Stored records
☆ ☆ ☆ ☆ ☆

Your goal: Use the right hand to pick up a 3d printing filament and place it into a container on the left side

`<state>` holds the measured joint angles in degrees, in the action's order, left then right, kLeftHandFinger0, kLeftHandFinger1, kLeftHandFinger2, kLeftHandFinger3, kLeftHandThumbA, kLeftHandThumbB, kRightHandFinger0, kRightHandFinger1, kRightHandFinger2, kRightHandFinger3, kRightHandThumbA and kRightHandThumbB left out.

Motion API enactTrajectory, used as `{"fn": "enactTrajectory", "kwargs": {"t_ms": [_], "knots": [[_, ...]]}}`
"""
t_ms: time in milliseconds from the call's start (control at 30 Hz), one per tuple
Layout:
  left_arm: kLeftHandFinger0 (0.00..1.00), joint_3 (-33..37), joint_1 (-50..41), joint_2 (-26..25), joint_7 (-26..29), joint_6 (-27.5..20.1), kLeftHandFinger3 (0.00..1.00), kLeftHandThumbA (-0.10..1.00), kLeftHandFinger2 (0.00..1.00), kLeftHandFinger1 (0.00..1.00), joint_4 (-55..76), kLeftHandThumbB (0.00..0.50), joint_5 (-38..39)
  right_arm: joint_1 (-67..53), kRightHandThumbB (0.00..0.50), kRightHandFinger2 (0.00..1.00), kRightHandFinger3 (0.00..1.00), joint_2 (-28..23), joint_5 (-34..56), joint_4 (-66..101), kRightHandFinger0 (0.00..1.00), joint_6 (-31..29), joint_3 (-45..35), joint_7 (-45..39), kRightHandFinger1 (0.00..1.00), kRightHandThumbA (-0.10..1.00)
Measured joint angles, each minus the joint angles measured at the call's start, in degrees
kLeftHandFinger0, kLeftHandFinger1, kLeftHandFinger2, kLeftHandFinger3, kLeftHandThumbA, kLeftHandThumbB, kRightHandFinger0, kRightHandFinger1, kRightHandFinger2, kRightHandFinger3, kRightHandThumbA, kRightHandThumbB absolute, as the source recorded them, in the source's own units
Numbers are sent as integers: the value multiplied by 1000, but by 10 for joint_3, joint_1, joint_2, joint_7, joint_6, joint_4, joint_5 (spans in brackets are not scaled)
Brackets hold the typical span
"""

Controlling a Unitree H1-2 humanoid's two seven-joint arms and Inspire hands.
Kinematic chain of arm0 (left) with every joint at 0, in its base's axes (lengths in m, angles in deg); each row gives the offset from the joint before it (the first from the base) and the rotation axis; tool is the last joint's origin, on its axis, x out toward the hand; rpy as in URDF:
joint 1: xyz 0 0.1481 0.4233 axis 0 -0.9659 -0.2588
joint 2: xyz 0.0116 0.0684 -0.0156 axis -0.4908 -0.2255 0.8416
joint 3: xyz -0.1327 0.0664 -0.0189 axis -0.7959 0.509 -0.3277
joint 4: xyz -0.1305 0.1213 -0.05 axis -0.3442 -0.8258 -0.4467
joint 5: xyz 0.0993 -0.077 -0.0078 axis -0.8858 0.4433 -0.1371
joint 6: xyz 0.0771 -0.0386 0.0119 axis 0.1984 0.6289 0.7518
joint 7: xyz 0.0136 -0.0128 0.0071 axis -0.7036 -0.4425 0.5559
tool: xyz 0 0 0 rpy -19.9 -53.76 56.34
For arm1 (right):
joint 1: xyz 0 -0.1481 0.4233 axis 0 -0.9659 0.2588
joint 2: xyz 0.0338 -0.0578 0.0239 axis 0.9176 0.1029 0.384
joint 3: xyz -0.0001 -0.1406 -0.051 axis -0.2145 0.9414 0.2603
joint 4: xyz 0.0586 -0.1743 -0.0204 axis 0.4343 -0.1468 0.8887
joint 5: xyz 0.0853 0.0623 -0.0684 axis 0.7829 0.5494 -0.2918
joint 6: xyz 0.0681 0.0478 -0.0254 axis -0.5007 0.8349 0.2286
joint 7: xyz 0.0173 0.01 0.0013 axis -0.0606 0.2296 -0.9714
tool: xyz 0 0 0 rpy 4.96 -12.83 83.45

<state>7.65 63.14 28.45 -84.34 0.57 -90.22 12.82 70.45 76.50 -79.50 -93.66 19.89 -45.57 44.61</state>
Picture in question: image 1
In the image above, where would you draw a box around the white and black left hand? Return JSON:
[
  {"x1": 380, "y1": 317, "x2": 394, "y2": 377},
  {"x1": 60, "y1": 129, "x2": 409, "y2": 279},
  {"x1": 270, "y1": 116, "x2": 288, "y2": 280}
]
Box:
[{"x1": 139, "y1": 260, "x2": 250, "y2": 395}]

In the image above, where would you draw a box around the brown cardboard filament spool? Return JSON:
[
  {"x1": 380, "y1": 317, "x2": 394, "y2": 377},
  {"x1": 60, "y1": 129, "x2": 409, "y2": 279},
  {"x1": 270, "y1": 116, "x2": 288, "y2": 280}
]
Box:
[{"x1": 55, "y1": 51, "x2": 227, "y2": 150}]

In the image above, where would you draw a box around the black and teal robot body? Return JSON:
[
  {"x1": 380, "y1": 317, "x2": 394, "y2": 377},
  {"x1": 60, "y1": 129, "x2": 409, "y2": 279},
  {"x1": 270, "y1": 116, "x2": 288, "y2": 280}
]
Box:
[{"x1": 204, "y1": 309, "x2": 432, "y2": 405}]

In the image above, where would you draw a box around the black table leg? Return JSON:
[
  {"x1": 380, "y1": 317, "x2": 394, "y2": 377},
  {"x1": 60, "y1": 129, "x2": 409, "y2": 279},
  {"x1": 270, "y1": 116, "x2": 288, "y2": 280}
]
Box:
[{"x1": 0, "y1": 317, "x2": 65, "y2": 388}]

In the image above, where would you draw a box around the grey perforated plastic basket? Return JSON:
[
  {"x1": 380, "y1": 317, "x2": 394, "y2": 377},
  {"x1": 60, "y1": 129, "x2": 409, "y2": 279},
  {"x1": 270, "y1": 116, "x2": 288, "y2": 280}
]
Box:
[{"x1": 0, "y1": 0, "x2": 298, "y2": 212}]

☆ ☆ ☆ ☆ ☆

• **PROBLEM DETAILS**
For this exercise, retype each entry from above exactly as it stands.

• **EXPECTED ANSWER**
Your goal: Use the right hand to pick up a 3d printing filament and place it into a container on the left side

`<state>` holds the measured joint angles in degrees, in the action's order, left then right, kLeftHandFinger0, kLeftHandFinger1, kLeftHandFinger2, kLeftHandFinger3, kLeftHandThumbA, kLeftHandThumbB, kRightHandFinger0, kRightHandFinger1, kRightHandFinger2, kRightHandFinger3, kRightHandThumbA and kRightHandThumbB left out.

Motion API enactTrajectory, used as `{"fn": "enactTrajectory", "kwargs": {"t_ms": [_], "knots": [[_, ...]]}}`
"""
t_ms: time in milliseconds from the call's start (control at 30 Hz), one per tuple
Layout:
  left_arm: kLeftHandFinger0 (0.00..1.00), joint_3 (-33..37), joint_1 (-50..41), joint_2 (-26..25), joint_7 (-26..29), joint_6 (-27.5..20.1), kLeftHandFinger3 (0.00..1.00), kLeftHandThumbA (-0.10..1.00), kLeftHandFinger2 (0.00..1.00), kLeftHandFinger1 (0.00..1.00), joint_4 (-55..76), kLeftHandThumbB (0.00..0.50), joint_5 (-38..39)
  right_arm: joint_1 (-67..53), kRightHandThumbB (0.00..0.50), kRightHandFinger2 (0.00..1.00), kRightHandFinger3 (0.00..1.00), joint_2 (-28..23), joint_5 (-34..56), joint_4 (-66..101), kRightHandFinger0 (0.00..1.00), joint_6 (-31..29), joint_3 (-45..35), joint_7 (-45..39), kRightHandFinger1 (0.00..1.00), kRightHandThumbA (-0.10..1.00)
Measured joint angles, each minus the joint angles measured at the call's start, in degrees
kLeftHandFinger0, kLeftHandFinger1, kLeftHandFinger2, kLeftHandFinger3, kLeftHandThumbA, kLeftHandThumbB, kRightHandFinger0, kRightHandFinger1, kRightHandFinger2, kRightHandFinger3, kRightHandThumbA, kRightHandThumbB absolute, as the source recorded them, in the source's own units
Numbers are sent as integers: the value multiplied by 1000, but by 10 for joint_3, joint_1, joint_2, joint_7, joint_6, joint_4, joint_5 (spans in brackets are not scaled)
Brackets hold the typical span
"""

Controlling a Unitree H1-2 humanoid's two seven-joint arms and Inspire hands.
Kinematic chain of arm0 (left) with every joint at 0, in its base's axes (lengths in m, angles in deg); each row gives the offset from the joint before it (the first from the base) and the rotation axis; tool is the last joint's origin, on its axis, x out toward the hand; rpy as in URDF:
joint 1: xyz 0 0.1481 0.4233 axis 0 -0.9659 -0.2588
joint 2: xyz 0.0116 0.0684 -0.0156 axis -0.4908 -0.2255 0.8416
joint 3: xyz -0.1327 0.0664 -0.0189 axis -0.7959 0.509 -0.3277
joint 4: xyz -0.1305 0.1213 -0.05 axis -0.3442 -0.8258 -0.4467
joint 5: xyz 0.0993 -0.077 -0.0078 axis -0.8858 0.4433 -0.1371
joint 6: xyz 0.0771 -0.0386 0.0119 axis 0.1984 0.6289 0.7518
joint 7: xyz 0.0136 -0.0128 0.0071 axis -0.7036 -0.4425 0.5559
tool: xyz 0 0 0 rpy -19.9 -53.76 56.34
For arm1 (right):
joint 1: xyz 0 -0.1481 0.4233 axis 0 -0.9659 0.2588
joint 2: xyz 0.0338 -0.0578 0.0239 axis 0.9176 0.1029 0.384
joint 3: xyz -0.0001 -0.1406 -0.051 axis -0.2145 0.9414 0.2603
joint 4: xyz 0.0586 -0.1743 -0.0204 axis 0.4343 -0.1468 0.8887
joint 5: xyz 0.0853 0.0623 -0.0684 axis 0.7829 0.5494 -0.2918
joint 6: xyz 0.0681 0.0478 -0.0254 axis -0.5007 0.8349 0.2286
joint 7: xyz 0.0173 0.01 0.0013 axis -0.0606 0.2296 -0.9714
tool: xyz 0 0 0 rpy 4.96 -12.83 83.45

<state>7.65 63.14 28.45 -84.34 0.57 -90.22 12.82 70.45 76.50 -79.50 -93.66 19.89 -45.57 44.61</state>
Picture in question: image 1
In the image above, where would you draw a box around the white and black left hand? Return JSON:
[
  {"x1": 380, "y1": 317, "x2": 394, "y2": 377},
  {"x1": 60, "y1": 129, "x2": 409, "y2": 279},
  {"x1": 270, "y1": 116, "x2": 288, "y2": 280}
]
Box:
[{"x1": 139, "y1": 260, "x2": 250, "y2": 395}]

In the image above, where would you draw a box around the brown cardboard filament spool? Return JSON:
[
  {"x1": 380, "y1": 317, "x2": 394, "y2": 377},
  {"x1": 60, "y1": 129, "x2": 409, "y2": 279},
  {"x1": 270, "y1": 116, "x2": 288, "y2": 280}
]
Box:
[{"x1": 55, "y1": 51, "x2": 227, "y2": 150}]

In the image above, where would you draw a box around the black and teal robot body? Return JSON:
[
  {"x1": 380, "y1": 317, "x2": 394, "y2": 377},
  {"x1": 60, "y1": 129, "x2": 409, "y2": 279},
  {"x1": 270, "y1": 116, "x2": 288, "y2": 280}
]
Box:
[{"x1": 204, "y1": 309, "x2": 432, "y2": 405}]

In the image above, where would you draw a box around the black table leg? Return JSON:
[
  {"x1": 380, "y1": 317, "x2": 394, "y2": 377},
  {"x1": 60, "y1": 129, "x2": 409, "y2": 279},
  {"x1": 270, "y1": 116, "x2": 288, "y2": 280}
]
Box:
[{"x1": 0, "y1": 317, "x2": 65, "y2": 388}]

In the image above, where would you draw a box around the grey perforated plastic basket? Return JSON:
[
  {"x1": 380, "y1": 317, "x2": 394, "y2": 377},
  {"x1": 60, "y1": 129, "x2": 409, "y2": 279},
  {"x1": 270, "y1": 116, "x2": 288, "y2": 280}
]
Box:
[{"x1": 0, "y1": 0, "x2": 298, "y2": 212}]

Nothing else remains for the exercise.